El Conde profesaba un profundo respeto por su superior. No obstante, se sentía cómodo trabajando con él y le divertía aguijonearlo con sus comentarios irónicos. Mientras, el mayor Rangel, tan cáustico con el resto de sus subordinados, admitía -sólo para sí mismo- que tenía alguna debilidad por aquel investigador irreverente, a veces hasta confianzudo, que incluso se atrevía a tutearlo, llamarlo El Viejo, y colarse en su casa para que la mujer del mayor lo invitara a café. Al fin y al cabo, pensaba Rangel, algo debía soportarle: a pesar de todas sus manías y heterodoxias, aquel teniente era su apagafuegos. Y de vez en cuando tenía que vengarse.

Mientras le explicaba a Rangel que no es lo mismo dormir en la cama de un chino que en la cama con un chino y luego todo lo ocurrido desde que Patricia se presentara en su casa, el Conde tuvo la sensación de que sus ideas por fin se organizaban y se movía hacia un descubrimiento capaz de ubicarlo frente a la solución de su caso chino. Al mismo tiempo, la sensación de que alrededor de aquel asesinato existían otros misterios todavía invisibles pero más complicados, se convirtió en una nueva certeza. Sí, una sombra oscura del pasado flotaba sobre aquella muerte y la disipación de esa oscuridad, fuese cual fuese su carácter, podría traer consecuencias dolorosas. Pero le omitió a Rangel aquella parte de sus cavilaciones, todavía demasiado vagas, y no le mencionó la sospecha cada vez más maltrecha pero todavía viva que señalaba hacia Francisco Chiú.
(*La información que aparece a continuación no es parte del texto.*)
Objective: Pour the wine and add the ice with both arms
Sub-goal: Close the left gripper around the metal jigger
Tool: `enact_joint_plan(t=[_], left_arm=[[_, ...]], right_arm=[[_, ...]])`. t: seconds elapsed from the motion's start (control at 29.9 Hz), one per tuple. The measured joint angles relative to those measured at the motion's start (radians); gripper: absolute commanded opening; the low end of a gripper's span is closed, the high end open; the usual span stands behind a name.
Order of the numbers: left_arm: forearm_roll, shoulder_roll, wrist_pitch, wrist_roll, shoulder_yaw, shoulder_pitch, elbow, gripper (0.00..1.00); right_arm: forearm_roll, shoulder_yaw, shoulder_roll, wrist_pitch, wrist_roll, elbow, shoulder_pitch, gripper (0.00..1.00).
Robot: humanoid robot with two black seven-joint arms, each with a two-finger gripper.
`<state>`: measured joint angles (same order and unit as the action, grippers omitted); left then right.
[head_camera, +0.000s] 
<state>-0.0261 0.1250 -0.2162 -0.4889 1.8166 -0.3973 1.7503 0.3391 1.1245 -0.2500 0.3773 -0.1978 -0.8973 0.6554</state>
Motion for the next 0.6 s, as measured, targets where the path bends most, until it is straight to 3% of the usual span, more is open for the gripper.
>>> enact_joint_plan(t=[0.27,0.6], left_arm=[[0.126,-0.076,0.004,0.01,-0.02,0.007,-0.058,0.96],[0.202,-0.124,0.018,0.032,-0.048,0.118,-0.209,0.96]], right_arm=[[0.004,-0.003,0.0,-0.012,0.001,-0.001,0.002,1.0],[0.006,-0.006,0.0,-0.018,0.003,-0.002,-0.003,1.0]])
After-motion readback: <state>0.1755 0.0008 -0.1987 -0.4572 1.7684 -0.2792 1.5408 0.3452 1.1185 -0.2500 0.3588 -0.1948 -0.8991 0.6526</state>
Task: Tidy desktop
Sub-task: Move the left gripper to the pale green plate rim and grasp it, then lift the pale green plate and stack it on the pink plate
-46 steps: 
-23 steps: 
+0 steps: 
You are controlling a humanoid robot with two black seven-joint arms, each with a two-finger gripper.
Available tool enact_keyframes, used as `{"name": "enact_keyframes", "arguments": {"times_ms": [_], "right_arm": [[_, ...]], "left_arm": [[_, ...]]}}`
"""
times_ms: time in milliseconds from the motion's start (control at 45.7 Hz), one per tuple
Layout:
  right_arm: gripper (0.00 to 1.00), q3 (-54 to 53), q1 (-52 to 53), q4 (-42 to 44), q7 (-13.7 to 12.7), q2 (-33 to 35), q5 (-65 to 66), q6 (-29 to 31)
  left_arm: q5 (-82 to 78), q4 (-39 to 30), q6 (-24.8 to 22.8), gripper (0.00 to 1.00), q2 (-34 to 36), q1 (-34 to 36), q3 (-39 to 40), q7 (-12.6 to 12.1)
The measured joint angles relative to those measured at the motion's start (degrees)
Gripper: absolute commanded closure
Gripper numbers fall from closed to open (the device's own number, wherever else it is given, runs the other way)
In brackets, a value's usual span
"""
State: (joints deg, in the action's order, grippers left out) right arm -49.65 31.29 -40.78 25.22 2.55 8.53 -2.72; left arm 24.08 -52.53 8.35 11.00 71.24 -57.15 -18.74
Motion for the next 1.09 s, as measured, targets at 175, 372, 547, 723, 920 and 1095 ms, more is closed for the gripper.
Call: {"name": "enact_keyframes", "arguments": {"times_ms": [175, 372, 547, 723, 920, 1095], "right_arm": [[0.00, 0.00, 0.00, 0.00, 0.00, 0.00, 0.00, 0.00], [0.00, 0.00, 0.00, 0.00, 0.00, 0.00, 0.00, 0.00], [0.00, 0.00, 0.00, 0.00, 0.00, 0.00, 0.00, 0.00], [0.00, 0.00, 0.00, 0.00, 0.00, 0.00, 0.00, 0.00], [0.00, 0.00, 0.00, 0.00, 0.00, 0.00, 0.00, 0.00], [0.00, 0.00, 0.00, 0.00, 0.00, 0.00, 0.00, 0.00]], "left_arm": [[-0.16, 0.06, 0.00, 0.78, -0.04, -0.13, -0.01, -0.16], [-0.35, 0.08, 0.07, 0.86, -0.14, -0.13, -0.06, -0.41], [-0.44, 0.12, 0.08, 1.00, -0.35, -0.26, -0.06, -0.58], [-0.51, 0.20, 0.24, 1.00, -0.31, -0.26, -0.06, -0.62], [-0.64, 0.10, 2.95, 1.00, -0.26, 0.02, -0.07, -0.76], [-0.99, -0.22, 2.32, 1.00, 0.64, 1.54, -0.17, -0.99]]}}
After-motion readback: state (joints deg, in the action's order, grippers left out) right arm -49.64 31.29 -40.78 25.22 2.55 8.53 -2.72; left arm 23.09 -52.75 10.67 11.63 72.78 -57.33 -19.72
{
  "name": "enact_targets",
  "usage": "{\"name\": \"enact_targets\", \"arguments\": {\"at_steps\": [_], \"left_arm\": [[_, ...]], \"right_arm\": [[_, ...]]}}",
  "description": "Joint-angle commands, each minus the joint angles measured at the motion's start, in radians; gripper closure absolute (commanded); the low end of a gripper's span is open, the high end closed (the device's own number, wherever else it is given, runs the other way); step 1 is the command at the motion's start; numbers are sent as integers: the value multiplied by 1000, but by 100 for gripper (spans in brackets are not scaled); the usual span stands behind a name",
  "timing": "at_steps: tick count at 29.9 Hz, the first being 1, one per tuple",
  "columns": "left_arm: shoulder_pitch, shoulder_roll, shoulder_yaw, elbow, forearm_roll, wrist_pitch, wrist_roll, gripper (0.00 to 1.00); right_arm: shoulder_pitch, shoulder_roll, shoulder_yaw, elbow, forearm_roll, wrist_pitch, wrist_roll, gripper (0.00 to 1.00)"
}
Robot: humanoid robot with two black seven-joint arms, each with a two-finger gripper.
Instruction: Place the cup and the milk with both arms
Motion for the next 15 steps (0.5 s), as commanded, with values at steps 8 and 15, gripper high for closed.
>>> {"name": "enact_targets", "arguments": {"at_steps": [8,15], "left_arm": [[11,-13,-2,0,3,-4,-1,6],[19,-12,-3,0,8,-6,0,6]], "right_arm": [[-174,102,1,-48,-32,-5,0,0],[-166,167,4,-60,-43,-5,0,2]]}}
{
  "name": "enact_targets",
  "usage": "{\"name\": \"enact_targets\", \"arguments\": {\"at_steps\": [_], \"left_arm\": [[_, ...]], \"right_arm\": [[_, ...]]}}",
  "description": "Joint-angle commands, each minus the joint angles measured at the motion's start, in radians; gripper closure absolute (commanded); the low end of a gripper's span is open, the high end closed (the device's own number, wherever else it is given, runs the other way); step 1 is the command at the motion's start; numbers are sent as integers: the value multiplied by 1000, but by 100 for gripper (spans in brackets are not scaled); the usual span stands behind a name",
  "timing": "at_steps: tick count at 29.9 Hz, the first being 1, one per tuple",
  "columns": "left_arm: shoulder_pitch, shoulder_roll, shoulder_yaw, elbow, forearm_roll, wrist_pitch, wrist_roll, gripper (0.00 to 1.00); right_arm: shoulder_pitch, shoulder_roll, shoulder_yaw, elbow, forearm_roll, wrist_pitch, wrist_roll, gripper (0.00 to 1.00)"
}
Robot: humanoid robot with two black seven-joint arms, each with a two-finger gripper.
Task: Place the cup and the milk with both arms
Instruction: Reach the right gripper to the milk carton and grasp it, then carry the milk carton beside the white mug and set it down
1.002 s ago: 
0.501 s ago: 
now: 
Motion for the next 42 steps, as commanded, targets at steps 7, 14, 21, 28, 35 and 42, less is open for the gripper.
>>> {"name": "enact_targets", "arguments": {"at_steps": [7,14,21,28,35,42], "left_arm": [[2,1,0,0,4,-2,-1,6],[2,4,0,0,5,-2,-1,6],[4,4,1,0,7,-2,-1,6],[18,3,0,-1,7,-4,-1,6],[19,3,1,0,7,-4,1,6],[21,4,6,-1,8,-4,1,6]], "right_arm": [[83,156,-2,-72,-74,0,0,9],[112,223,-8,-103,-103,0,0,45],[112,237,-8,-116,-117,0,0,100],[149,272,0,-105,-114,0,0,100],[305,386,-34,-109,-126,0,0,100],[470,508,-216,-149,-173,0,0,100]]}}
– ¿Entonces no estás seguro de que el chino muerto haya tenido alguna relación con la cocaína que se estuvo moviendo en el Barrio? -preguntó Rangel, y abandonó el tabaco sobre el cenicero.

– Hasta ahora mismo no. ¿Por qué me preguntas eso, Viejo? Todo el mundo saca en algún momento la historia de esa cocaína que andaba por el Barrio…

Rangel se recostó en su silla y cerró los ojos por un instante.

– Lo que voy a decirte ahora es confidencial. Si alguien se entera de que lo hablé contigo, me parten al medio. ¿Está claro?

– Claro como el café que no me brindaste hoy…

– ¿Está claro? -el tono de voz del mayor cambió con la misma pregunta y Conde entendió a la perfección el significado de aquel movimiento.